En los grandes periódicos, lo normal es que el director sea del tipo «salvaje», aunque incorpore unas u otras dosis del género «administrativo», nunca demasiado importantes. Cuando un periodista con fuertes tendencias «administrativas» es nombrado director de un diario importante, ocurre siempre lo mismo: la tensión informativa del diario se resiente, los lectores comienzan a darle la espalda y la empresa se disgusta. Conclusión: acaban despidiéndole (o nombrándole para algún cargo de carácter simbólico y aparentemente más importante, que es una forma muy española de despedir).

He conocido directores de rotativos que eran insólitamente «administrativos». Uno, al que conocí en Nueva Zelanda -perdonen, pero es que no se me ocurre ningún país más alejado del nuestro-, se negaba siquiera a entrar en la Redacción. «Cuando tengo que hablar con un redactor lo llamo a mi despacho», me declaró en una ocasión. Otro, éste de Sidney (Australia), si un redactor le decía que quería hablar con él, le daba cita para varios días después, como si fuera un médico de la Seguridad Social, sin entender que en un diario los problemas deben resolverse, por definición, en el día. Ninguno de los dos han llegado demasiado lejos.

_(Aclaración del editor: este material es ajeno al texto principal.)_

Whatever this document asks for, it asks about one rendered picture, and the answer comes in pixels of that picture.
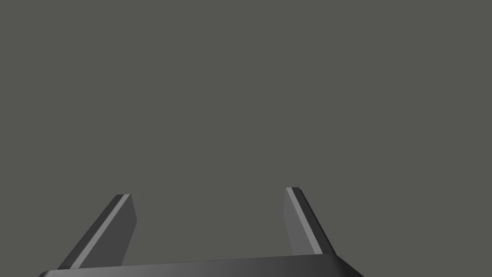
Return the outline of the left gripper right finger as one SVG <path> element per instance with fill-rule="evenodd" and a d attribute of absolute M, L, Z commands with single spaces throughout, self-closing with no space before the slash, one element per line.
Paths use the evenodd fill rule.
<path fill-rule="evenodd" d="M 293 255 L 336 255 L 318 218 L 299 187 L 285 189 L 283 217 Z"/>

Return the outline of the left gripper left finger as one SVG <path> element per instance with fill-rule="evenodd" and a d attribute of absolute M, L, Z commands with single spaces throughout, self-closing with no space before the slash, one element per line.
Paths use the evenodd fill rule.
<path fill-rule="evenodd" d="M 121 266 L 136 224 L 132 196 L 114 196 L 58 269 Z"/>

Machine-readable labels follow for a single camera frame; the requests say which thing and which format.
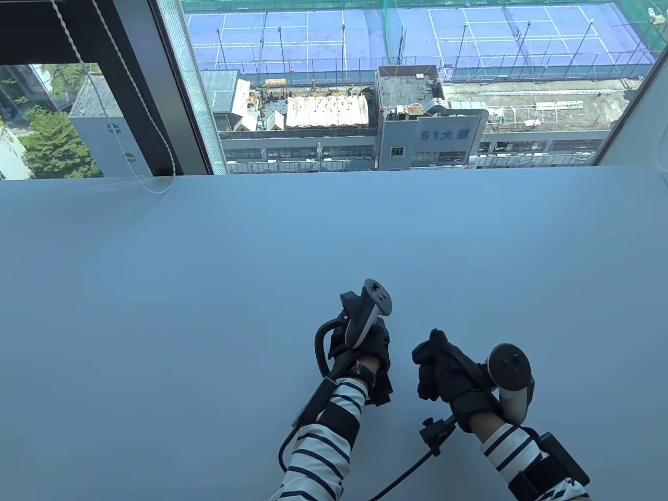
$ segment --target roof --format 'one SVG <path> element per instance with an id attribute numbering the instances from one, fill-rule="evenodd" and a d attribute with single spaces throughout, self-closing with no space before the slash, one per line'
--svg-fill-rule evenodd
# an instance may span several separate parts
<path id="1" fill-rule="evenodd" d="M 378 68 L 381 107 L 421 104 L 440 98 L 440 82 L 435 66 L 383 66 Z"/>
<path id="2" fill-rule="evenodd" d="M 202 70 L 206 99 L 213 113 L 231 113 L 239 70 Z"/>
<path id="3" fill-rule="evenodd" d="M 101 117 L 104 116 L 102 111 L 102 106 L 100 105 L 100 100 L 96 94 L 96 90 L 100 95 L 102 100 L 102 105 L 104 105 L 104 110 L 107 112 L 109 117 L 121 117 L 121 109 L 118 107 L 118 103 L 114 99 L 107 81 L 102 75 L 91 75 L 91 80 L 93 81 L 95 87 L 90 83 L 90 80 L 87 78 L 83 84 L 83 88 L 79 91 L 74 105 L 72 105 L 72 110 L 69 113 L 69 116 L 72 118 L 91 118 L 91 117 Z"/>
<path id="4" fill-rule="evenodd" d="M 455 83 L 444 92 L 448 101 L 486 103 L 494 123 L 486 132 L 601 131 L 621 117 L 640 84 L 626 79 Z"/>
<path id="5" fill-rule="evenodd" d="M 288 128 L 350 127 L 369 125 L 364 96 L 297 96 L 288 98 Z"/>
<path id="6" fill-rule="evenodd" d="M 232 101 L 232 113 L 238 116 L 248 114 L 248 97 L 251 94 L 251 83 L 247 80 L 236 81 L 236 91 Z"/>

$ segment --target text 61大蔵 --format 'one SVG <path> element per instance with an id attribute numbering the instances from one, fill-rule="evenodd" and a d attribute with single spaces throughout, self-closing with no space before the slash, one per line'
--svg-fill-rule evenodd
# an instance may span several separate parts
<path id="1" fill-rule="evenodd" d="M 470 129 L 459 129 L 455 134 L 451 130 L 423 130 L 420 138 L 423 141 L 429 139 L 443 141 L 445 139 L 468 139 Z"/>

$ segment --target window blind cord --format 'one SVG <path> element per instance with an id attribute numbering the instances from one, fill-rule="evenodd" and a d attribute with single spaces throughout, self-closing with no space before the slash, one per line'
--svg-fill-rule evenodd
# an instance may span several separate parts
<path id="1" fill-rule="evenodd" d="M 137 182 L 141 185 L 141 187 L 148 191 L 149 193 L 154 193 L 157 195 L 161 195 L 163 193 L 167 193 L 169 189 L 174 185 L 174 181 L 176 180 L 176 163 L 174 161 L 174 155 L 172 154 L 172 149 L 170 148 L 169 144 L 167 143 L 167 140 L 165 137 L 162 135 L 162 132 L 160 131 L 158 125 L 156 124 L 155 120 L 151 116 L 151 113 L 148 111 L 148 106 L 146 105 L 146 102 L 144 101 L 144 98 L 142 97 L 142 93 L 139 92 L 139 88 L 137 87 L 137 84 L 134 81 L 134 78 L 132 78 L 132 75 L 130 74 L 130 70 L 128 69 L 128 66 L 126 65 L 125 59 L 123 59 L 123 56 L 121 55 L 120 50 L 118 49 L 118 46 L 116 45 L 116 41 L 114 40 L 114 37 L 112 36 L 111 31 L 109 31 L 109 27 L 107 26 L 106 21 L 104 20 L 104 17 L 102 16 L 102 12 L 100 12 L 100 8 L 98 7 L 98 4 L 95 0 L 92 0 L 93 6 L 95 7 L 95 10 L 98 13 L 98 16 L 100 17 L 100 21 L 102 22 L 102 25 L 104 26 L 104 30 L 107 32 L 107 35 L 109 36 L 109 39 L 112 41 L 112 45 L 114 46 L 114 50 L 116 51 L 116 54 L 118 55 L 118 58 L 120 59 L 123 68 L 125 69 L 126 74 L 128 75 L 128 78 L 132 82 L 132 87 L 134 87 L 135 92 L 137 93 L 137 96 L 139 97 L 139 100 L 142 103 L 142 106 L 144 108 L 144 111 L 146 112 L 146 115 L 148 116 L 149 120 L 151 121 L 151 124 L 157 131 L 158 135 L 160 136 L 160 139 L 162 140 L 163 144 L 165 145 L 165 148 L 167 149 L 167 153 L 169 153 L 169 158 L 172 163 L 172 182 L 169 183 L 169 186 L 167 186 L 165 189 L 161 191 L 155 191 L 152 190 L 151 188 L 148 188 L 147 186 L 142 183 L 142 181 L 139 179 L 139 176 L 137 176 L 137 173 L 134 171 L 132 168 L 132 165 L 130 164 L 130 161 L 128 160 L 128 156 L 126 154 L 125 148 L 123 147 L 123 144 L 121 143 L 120 138 L 118 137 L 118 133 L 115 132 L 115 127 L 114 124 L 112 123 L 111 117 L 109 117 L 109 114 L 107 113 L 107 110 L 104 107 L 104 103 L 102 102 L 102 98 L 100 97 L 100 91 L 98 90 L 97 85 L 93 81 L 93 78 L 90 73 L 89 67 L 84 63 L 84 60 L 81 58 L 81 54 L 79 54 L 79 49 L 77 48 L 76 44 L 74 43 L 74 40 L 72 39 L 71 33 L 69 32 L 69 29 L 67 28 L 67 25 L 65 24 L 65 20 L 63 19 L 63 15 L 60 13 L 60 9 L 55 3 L 55 0 L 50 0 L 51 1 L 51 6 L 53 7 L 53 10 L 55 11 L 55 14 L 58 16 L 58 20 L 60 21 L 60 25 L 63 27 L 63 30 L 65 31 L 65 35 L 67 36 L 67 40 L 69 40 L 69 44 L 72 47 L 72 50 L 74 50 L 74 53 L 79 60 L 79 64 L 81 67 L 84 69 L 86 72 L 86 77 L 90 83 L 90 85 L 93 87 L 93 90 L 95 91 L 95 95 L 98 97 L 98 101 L 100 102 L 100 107 L 102 109 L 102 113 L 104 114 L 105 118 L 107 119 L 107 122 L 109 122 L 110 125 L 110 131 L 114 134 L 116 137 L 116 141 L 118 143 L 118 147 L 120 150 L 123 152 L 123 159 L 125 160 L 125 163 L 128 165 L 130 168 L 130 171 L 132 172 L 132 175 L 134 178 L 137 180 Z"/>

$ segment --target cable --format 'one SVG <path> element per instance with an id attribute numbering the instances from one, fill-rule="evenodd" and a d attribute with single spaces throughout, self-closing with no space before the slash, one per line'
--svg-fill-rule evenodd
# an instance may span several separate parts
<path id="1" fill-rule="evenodd" d="M 288 436 L 285 437 L 285 440 L 283 440 L 281 448 L 279 449 L 279 465 L 281 465 L 283 473 L 286 473 L 288 471 L 288 468 L 285 465 L 285 462 L 283 461 L 283 454 L 285 454 L 285 449 L 287 448 L 288 444 L 292 442 L 292 439 L 295 437 L 295 435 L 297 435 L 298 430 L 299 429 L 297 427 L 293 428 L 292 431 L 288 434 Z"/>
<path id="2" fill-rule="evenodd" d="M 157 195 L 167 193 L 167 191 L 169 191 L 169 189 L 174 185 L 174 181 L 176 180 L 176 163 L 174 161 L 174 155 L 172 154 L 172 149 L 169 147 L 169 144 L 167 143 L 167 140 L 162 135 L 162 132 L 160 131 L 158 125 L 155 123 L 155 120 L 153 120 L 153 117 L 151 116 L 151 113 L 148 111 L 148 106 L 146 105 L 146 102 L 144 101 L 144 98 L 142 97 L 142 93 L 139 92 L 139 88 L 137 87 L 137 84 L 135 83 L 134 78 L 132 78 L 132 74 L 130 73 L 130 70 L 128 69 L 128 65 L 126 65 L 125 59 L 123 59 L 123 56 L 122 56 L 120 50 L 118 49 L 118 46 L 116 45 L 116 40 L 114 40 L 114 37 L 113 37 L 111 31 L 109 30 L 109 27 L 107 26 L 107 23 L 104 20 L 104 17 L 102 16 L 102 12 L 100 11 L 100 8 L 98 7 L 97 2 L 95 0 L 92 0 L 92 3 L 93 3 L 93 6 L 95 7 L 95 10 L 98 13 L 98 17 L 100 18 L 100 21 L 102 22 L 102 25 L 104 26 L 105 31 L 107 32 L 107 35 L 109 36 L 109 39 L 112 41 L 112 45 L 114 46 L 114 50 L 116 50 L 116 54 L 118 55 L 118 58 L 120 59 L 122 65 L 123 65 L 123 68 L 125 69 L 126 74 L 128 75 L 128 77 L 129 77 L 129 79 L 132 83 L 132 86 L 134 87 L 134 90 L 137 93 L 137 96 L 139 97 L 139 100 L 141 101 L 142 106 L 144 107 L 144 111 L 146 112 L 146 115 L 148 116 L 149 120 L 151 121 L 151 124 L 153 124 L 153 127 L 155 128 L 155 130 L 158 132 L 158 135 L 160 136 L 160 139 L 162 139 L 162 142 L 165 145 L 165 148 L 167 148 L 167 153 L 169 153 L 169 158 L 170 158 L 170 161 L 172 163 L 172 182 L 169 184 L 169 186 L 167 186 L 167 188 L 165 188 L 162 191 L 154 191 L 154 190 L 144 186 L 142 181 L 139 179 L 139 176 L 137 176 L 137 173 L 134 172 L 134 169 L 132 168 L 132 165 L 130 164 L 130 161 L 128 160 L 128 156 L 126 154 L 125 148 L 123 147 L 123 144 L 121 143 L 121 140 L 118 137 L 118 134 L 116 132 L 114 132 L 114 136 L 116 137 L 116 141 L 118 142 L 119 148 L 123 152 L 123 158 L 125 159 L 126 164 L 128 165 L 128 167 L 130 167 L 130 171 L 132 172 L 132 175 L 137 180 L 137 182 L 141 185 L 141 187 L 144 190 L 146 190 L 150 193 L 157 194 Z M 104 107 L 104 103 L 102 102 L 102 98 L 100 97 L 100 92 L 98 91 L 98 87 L 95 84 L 95 82 L 93 81 L 93 78 L 90 74 L 90 70 L 89 70 L 88 66 L 86 66 L 86 63 L 84 63 L 84 60 L 81 58 L 81 54 L 79 54 L 79 49 L 77 48 L 76 44 L 74 43 L 74 40 L 72 39 L 72 35 L 69 32 L 69 29 L 67 28 L 67 25 L 65 24 L 65 20 L 63 19 L 63 15 L 60 13 L 60 9 L 56 5 L 55 0 L 51 0 L 51 6 L 53 7 L 53 10 L 55 11 L 55 14 L 58 16 L 58 20 L 60 21 L 60 25 L 63 27 L 63 30 L 65 31 L 65 34 L 67 35 L 67 40 L 69 40 L 69 44 L 71 45 L 72 50 L 74 50 L 74 53 L 75 53 L 75 55 L 76 55 L 76 57 L 79 61 L 79 64 L 81 65 L 81 67 L 86 72 L 86 77 L 88 78 L 88 81 L 90 82 L 90 85 L 93 87 L 93 90 L 95 91 L 95 95 L 98 97 L 98 101 L 100 102 L 100 107 L 102 109 L 102 113 L 104 114 L 105 118 L 107 119 L 107 122 L 109 122 L 109 125 L 112 126 L 112 127 L 110 127 L 110 130 L 114 130 L 112 119 L 109 117 L 109 114 L 107 113 L 107 110 Z"/>
<path id="3" fill-rule="evenodd" d="M 410 468 L 408 468 L 408 470 L 406 470 L 404 473 L 402 473 L 401 475 L 399 475 L 399 476 L 397 477 L 397 479 L 396 479 L 394 482 L 392 482 L 390 485 L 388 485 L 387 487 L 385 487 L 381 492 L 379 492 L 378 494 L 376 494 L 376 495 L 375 495 L 374 497 L 372 497 L 369 501 L 378 501 L 380 498 L 382 498 L 383 496 L 385 496 L 389 491 L 391 491 L 391 490 L 394 489 L 396 486 L 398 486 L 399 484 L 401 484 L 404 480 L 406 480 L 406 478 L 408 478 L 408 477 L 409 477 L 415 470 L 417 470 L 420 466 L 422 466 L 423 464 L 425 464 L 425 462 L 426 462 L 430 457 L 432 457 L 433 455 L 434 455 L 434 453 L 433 453 L 432 451 L 429 451 L 427 454 L 425 454 L 424 456 L 422 456 L 422 457 L 421 457 L 421 458 L 420 458 L 420 459 L 419 459 L 413 466 L 411 466 Z"/>

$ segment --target sign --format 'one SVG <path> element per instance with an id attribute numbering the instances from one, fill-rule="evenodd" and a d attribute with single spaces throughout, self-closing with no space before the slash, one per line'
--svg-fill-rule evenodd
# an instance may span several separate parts
<path id="1" fill-rule="evenodd" d="M 417 119 L 416 152 L 467 152 L 478 132 L 480 116 L 431 116 Z"/>

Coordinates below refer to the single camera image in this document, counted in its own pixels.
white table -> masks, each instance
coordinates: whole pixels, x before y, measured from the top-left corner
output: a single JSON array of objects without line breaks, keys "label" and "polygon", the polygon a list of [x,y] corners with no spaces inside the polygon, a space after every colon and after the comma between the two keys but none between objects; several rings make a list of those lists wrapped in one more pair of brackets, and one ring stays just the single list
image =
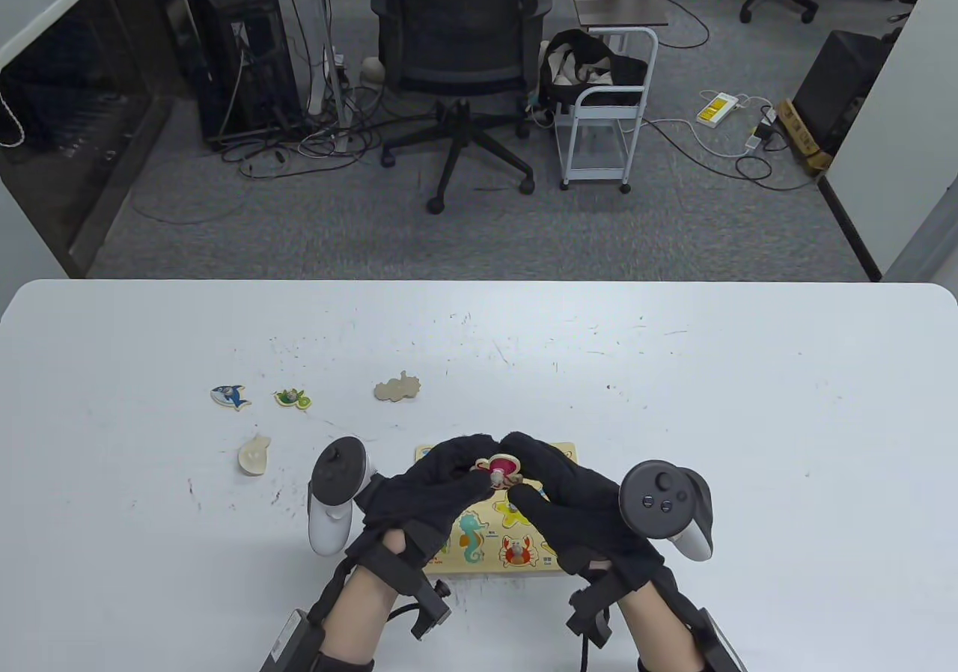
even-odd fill
[{"label": "white table", "polygon": [[[954,664],[958,308],[934,286],[53,281],[0,323],[0,669],[256,672],[332,563],[305,484],[336,436],[386,473],[459,433],[701,471],[716,554],[664,548],[752,672]],[[415,401],[376,382],[421,377]],[[240,412],[210,400],[246,385]],[[277,406],[304,385],[306,413]],[[236,450],[273,437],[243,477]],[[449,580],[383,670],[578,668],[571,578]],[[590,669],[634,670],[622,620]],[[493,645],[499,651],[493,652]]]}]

floor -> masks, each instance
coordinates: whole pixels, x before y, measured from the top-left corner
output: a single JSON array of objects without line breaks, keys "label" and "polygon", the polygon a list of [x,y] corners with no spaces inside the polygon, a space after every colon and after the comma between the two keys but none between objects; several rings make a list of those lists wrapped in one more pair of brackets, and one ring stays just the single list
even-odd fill
[{"label": "floor", "polygon": [[[707,23],[712,38],[698,49],[661,49],[647,117],[694,117],[704,103],[702,88],[774,101],[794,95],[829,31],[881,35],[891,28],[886,16],[907,9],[884,0],[817,0],[817,18],[803,25],[791,4],[763,0],[753,22],[742,25],[742,0],[677,1]],[[333,0],[333,37],[353,73],[376,52],[368,2]],[[671,25],[661,33],[663,42],[700,40],[697,23],[666,5]],[[546,35],[574,25],[572,2],[554,0]],[[420,104],[394,102],[403,105],[410,111]],[[702,134],[712,148],[740,151],[756,119],[757,111],[739,111]],[[688,129],[662,125],[692,156],[733,173],[731,160],[705,154]],[[453,175],[445,213],[433,217],[424,203],[439,178],[442,146],[400,151],[392,169],[381,168],[373,153],[340,171],[253,182],[199,144],[195,110],[184,103],[174,110],[90,275],[866,279],[815,186],[772,192],[722,178],[646,127],[632,194],[620,194],[612,183],[573,183],[561,191],[547,131],[534,129],[527,141],[507,130],[496,135],[534,166],[536,193],[519,195],[512,170],[470,146]],[[808,180],[787,151],[767,159],[774,168],[770,186]],[[746,170],[759,175],[759,165],[752,165]]]}]

vr controller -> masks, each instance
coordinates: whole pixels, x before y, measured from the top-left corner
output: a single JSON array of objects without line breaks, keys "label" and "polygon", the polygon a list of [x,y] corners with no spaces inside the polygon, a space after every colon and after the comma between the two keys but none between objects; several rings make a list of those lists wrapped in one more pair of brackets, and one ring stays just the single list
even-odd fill
[{"label": "vr controller", "polygon": [[[309,545],[316,555],[339,555],[353,522],[353,500],[360,508],[376,466],[362,441],[340,437],[320,454],[307,497]],[[619,487],[622,519],[637,535],[668,540],[690,560],[712,557],[712,496],[694,470],[663,460],[639,463]]]}]

metal cart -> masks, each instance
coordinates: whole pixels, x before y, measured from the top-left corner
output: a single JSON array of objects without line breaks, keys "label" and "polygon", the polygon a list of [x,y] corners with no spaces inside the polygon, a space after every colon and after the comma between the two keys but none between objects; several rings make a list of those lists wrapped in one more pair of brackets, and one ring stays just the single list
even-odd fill
[{"label": "metal cart", "polygon": [[[555,113],[555,143],[562,166],[560,189],[568,190],[571,180],[620,180],[619,190],[629,193],[629,170],[635,158],[642,115],[649,100],[658,55],[658,36],[651,28],[590,28],[589,33],[601,36],[615,53],[625,55],[629,36],[642,33],[650,38],[649,69],[642,86],[593,86],[579,95],[567,112]],[[589,106],[588,98],[599,93],[642,94],[633,106]],[[623,121],[632,128],[623,128]]]}]

hand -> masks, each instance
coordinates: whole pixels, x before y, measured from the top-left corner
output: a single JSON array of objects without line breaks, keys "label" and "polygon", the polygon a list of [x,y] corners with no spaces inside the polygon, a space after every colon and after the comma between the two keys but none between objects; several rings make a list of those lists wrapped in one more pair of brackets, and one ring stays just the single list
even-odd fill
[{"label": "hand", "polygon": [[[649,582],[663,565],[653,544],[626,526],[619,514],[619,486],[612,480],[524,433],[509,433],[499,449],[519,459],[523,476],[542,483],[548,501],[526,484],[507,495],[560,560],[574,548],[589,549],[595,560],[608,560],[632,590]],[[589,576],[587,569],[579,574]]]},{"label": "hand", "polygon": [[[490,436],[462,436],[441,442],[408,471],[387,478],[379,485],[366,508],[366,529],[392,531],[411,519],[439,533],[435,549],[411,549],[404,557],[424,566],[449,538],[452,524],[469,505],[492,495],[488,471],[472,470],[476,459],[499,452]],[[394,549],[392,541],[385,540]]]}]

No obstante, la proximidad entre el director del rotativo y su Redacción no debe tomarse como signo de amistad o buen trato. La mayor parte de los grandes directores de periódico tienen unas relaciones espantosas con todo el mundo.

Pero ése es un punto en el que se entenderá que, por prudencia y apego al puesto de trabajo, me detenga suavemente. Aunque sea sólo por hoy.